A existência de uma permutação topológica é uma prova simples e cabal de que o digrafo é acíclico. De fato, como já observamos acima, qualquer ciclo precisa voltar ao ponto de partida, e a permutação topológica impede essa volta.

Na linha 6 do algoritmo Ciclo, a permutação dos vértices em pós-ordem inversa — ou seja, a permutação que coloca os vértices em ordem decrescente de pós — é topológica. Assim, o algoritmo prova o seguinte teorema:

Teorema:  Um digrafo é acíclico se e somente se seu conjunto de vértices admite um permutação topológica.

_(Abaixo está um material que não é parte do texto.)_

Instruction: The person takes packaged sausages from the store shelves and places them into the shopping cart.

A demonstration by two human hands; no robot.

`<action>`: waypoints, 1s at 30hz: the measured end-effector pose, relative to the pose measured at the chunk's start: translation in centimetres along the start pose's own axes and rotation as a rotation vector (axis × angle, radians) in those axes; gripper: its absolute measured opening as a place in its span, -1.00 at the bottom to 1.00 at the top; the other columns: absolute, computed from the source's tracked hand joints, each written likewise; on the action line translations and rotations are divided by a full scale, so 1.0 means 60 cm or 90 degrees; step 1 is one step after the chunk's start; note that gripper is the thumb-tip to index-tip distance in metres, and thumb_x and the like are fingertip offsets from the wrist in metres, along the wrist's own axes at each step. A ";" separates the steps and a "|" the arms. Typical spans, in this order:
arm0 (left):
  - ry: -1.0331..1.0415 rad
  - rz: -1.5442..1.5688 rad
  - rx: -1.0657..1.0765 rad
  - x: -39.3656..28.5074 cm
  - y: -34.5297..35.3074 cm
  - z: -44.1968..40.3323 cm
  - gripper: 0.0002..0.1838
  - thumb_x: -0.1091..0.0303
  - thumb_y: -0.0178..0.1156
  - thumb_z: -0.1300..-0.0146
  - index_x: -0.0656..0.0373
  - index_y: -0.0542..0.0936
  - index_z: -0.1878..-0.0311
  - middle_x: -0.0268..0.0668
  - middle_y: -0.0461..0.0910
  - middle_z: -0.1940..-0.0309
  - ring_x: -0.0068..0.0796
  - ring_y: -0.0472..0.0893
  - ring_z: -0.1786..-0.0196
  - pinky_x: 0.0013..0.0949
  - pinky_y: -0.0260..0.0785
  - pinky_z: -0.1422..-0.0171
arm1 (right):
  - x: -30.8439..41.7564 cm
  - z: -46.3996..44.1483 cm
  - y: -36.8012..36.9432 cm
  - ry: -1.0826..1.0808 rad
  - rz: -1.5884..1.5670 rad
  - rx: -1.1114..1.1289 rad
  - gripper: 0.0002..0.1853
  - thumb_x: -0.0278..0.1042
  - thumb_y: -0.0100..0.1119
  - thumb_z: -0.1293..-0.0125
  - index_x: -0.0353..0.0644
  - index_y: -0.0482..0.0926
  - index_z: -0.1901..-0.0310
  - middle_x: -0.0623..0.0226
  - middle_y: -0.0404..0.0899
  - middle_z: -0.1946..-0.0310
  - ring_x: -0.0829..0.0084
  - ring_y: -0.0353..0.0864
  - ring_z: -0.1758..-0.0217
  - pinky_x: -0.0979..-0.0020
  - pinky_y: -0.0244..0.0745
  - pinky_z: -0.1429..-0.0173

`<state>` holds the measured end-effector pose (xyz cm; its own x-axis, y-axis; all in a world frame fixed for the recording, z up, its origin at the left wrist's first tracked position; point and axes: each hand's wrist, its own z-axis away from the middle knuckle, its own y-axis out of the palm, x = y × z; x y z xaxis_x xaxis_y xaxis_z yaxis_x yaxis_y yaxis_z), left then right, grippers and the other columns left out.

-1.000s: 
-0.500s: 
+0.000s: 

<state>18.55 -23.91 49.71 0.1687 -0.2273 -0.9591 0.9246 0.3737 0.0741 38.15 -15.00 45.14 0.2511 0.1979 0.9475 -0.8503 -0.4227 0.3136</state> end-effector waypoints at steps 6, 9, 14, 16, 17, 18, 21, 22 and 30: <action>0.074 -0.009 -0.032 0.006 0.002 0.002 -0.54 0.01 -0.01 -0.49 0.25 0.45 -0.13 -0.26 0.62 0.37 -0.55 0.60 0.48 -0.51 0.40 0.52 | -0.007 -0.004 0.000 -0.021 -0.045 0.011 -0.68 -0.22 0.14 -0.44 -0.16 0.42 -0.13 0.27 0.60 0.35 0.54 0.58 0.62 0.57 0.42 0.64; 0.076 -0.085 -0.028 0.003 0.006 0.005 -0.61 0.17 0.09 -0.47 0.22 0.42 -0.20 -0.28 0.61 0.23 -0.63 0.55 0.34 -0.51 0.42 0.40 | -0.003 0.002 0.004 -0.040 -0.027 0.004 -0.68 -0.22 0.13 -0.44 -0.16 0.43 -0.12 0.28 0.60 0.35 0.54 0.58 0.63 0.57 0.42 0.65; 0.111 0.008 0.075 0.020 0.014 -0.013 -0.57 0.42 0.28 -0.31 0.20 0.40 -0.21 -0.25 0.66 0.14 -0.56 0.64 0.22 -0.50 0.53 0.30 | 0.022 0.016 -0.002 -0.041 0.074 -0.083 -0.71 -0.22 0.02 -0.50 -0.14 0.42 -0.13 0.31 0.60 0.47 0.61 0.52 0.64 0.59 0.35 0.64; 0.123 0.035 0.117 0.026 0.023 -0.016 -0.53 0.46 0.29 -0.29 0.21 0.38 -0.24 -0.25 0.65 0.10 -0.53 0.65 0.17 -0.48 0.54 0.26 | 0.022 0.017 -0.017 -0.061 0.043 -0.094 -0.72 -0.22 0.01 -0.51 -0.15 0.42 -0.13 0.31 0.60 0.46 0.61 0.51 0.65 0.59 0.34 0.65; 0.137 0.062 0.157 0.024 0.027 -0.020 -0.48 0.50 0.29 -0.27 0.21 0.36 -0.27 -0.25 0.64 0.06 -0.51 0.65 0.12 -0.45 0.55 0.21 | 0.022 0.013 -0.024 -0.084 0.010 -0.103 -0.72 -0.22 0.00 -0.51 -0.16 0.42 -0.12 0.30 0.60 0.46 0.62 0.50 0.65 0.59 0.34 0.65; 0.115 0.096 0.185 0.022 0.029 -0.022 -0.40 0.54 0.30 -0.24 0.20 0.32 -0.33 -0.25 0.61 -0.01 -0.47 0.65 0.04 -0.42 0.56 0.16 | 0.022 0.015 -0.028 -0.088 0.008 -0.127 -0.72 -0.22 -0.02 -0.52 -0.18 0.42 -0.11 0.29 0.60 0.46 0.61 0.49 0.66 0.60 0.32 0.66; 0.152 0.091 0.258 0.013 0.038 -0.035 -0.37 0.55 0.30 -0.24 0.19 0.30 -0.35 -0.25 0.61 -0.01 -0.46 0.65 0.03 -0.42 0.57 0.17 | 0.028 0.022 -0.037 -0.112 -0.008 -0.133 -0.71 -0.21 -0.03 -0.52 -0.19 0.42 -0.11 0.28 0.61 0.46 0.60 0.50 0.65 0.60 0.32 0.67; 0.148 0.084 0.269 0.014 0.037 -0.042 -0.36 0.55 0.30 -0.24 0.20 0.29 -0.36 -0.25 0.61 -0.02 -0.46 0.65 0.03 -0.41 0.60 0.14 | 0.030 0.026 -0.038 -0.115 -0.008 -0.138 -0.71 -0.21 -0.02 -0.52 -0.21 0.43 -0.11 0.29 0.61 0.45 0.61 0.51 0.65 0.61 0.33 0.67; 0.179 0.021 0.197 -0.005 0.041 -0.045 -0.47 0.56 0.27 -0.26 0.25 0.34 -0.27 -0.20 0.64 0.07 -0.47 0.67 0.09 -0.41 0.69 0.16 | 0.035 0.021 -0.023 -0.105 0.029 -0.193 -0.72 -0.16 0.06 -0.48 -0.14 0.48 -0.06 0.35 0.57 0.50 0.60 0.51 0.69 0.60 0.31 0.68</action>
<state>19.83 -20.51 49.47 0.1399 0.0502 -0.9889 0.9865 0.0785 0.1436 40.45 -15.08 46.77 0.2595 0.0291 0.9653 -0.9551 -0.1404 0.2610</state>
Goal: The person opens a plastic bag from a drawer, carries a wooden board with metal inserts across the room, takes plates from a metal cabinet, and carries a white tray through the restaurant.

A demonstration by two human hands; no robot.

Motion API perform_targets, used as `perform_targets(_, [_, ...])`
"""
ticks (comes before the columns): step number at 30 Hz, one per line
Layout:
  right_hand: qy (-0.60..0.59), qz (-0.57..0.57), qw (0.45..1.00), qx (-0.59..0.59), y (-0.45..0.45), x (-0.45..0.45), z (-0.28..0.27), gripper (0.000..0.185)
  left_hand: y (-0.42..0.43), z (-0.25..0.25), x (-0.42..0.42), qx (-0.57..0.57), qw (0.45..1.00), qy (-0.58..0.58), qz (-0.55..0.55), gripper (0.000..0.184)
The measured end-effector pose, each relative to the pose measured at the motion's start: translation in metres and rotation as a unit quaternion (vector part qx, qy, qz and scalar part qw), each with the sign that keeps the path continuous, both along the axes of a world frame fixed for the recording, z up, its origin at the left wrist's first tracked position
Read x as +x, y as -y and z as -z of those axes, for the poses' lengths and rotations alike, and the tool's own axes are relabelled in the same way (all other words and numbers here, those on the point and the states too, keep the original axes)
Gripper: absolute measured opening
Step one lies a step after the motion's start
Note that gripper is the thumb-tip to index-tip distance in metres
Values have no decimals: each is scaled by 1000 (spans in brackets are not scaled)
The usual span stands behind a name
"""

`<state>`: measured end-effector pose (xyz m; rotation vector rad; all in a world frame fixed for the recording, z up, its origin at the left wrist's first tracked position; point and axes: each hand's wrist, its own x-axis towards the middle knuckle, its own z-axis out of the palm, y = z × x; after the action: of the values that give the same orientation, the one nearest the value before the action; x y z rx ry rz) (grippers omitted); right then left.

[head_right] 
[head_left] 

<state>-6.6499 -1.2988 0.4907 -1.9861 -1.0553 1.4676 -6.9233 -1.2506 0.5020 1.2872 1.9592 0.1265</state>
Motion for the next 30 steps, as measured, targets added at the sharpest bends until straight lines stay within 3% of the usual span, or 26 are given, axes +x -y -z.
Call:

Mas o algoritmo Ciclo faz mais que provar o teorema. Suponha que na linha 6 o algoritmo devolva o vetor pós e na linha 5 devolva o arco vw e o vetor pai. Com esse aparelhamento, o algoritmo não só diz se G tem um ciclo como também fornece um certificado que habilita o usuário a verificar, por conta própria, se a resposta está correta:

Exercícios 3

  1. Suponha que (v1, v2, … , vn) é uma permutação topológica dos vértices de um digrafo. Mostre que o grau de entrada de v1 é 0 e o grau de saída de vn é 0. Algum outro vértice pode ter uma dessas propriedades?
  2. Mostre que um digrafo pode ter várias permutações topológicas diferentes.
  3. Suponha que os vértices de nosso digrafo são 1, 2,  …  , n e que sequência (1, 2,  …  , n) é uma permutação topológica. Que aparência tem a matriz de adjacência do digrafo?
  4. Suponha que um digrafo tem uma permutação topológica. Mostre como obter um vetor t, indexado pelos vértices, tal que t[v] < t[w] para todo arco vw. Em seguida, mostre como executar a operação recíproca: transformar um vetor t com a propriedade que acabamos de especificar em uma permutação topológica dos vértices.
  5. ★ Acrescente código ao algoritmo Ciclo para imprimir um ciclo na linha 5 e uma permutação topológica na linha 6.
  6. Escreva um algoritmo que receba um digrafo G e uma permutação topológica de seus vértices armazenada num vetor p[1 .. n] e um calcule um vetor numérico t indexado por vértices tal que t[v] < t[w] para todo arco vw.  Escreva um algoritmo que receba um digrafo G e um vetor numérico t indexado por vértices tal que t[v] < t[w] para todo arco vw e imprima os vértices do digrafo em ordem topológica.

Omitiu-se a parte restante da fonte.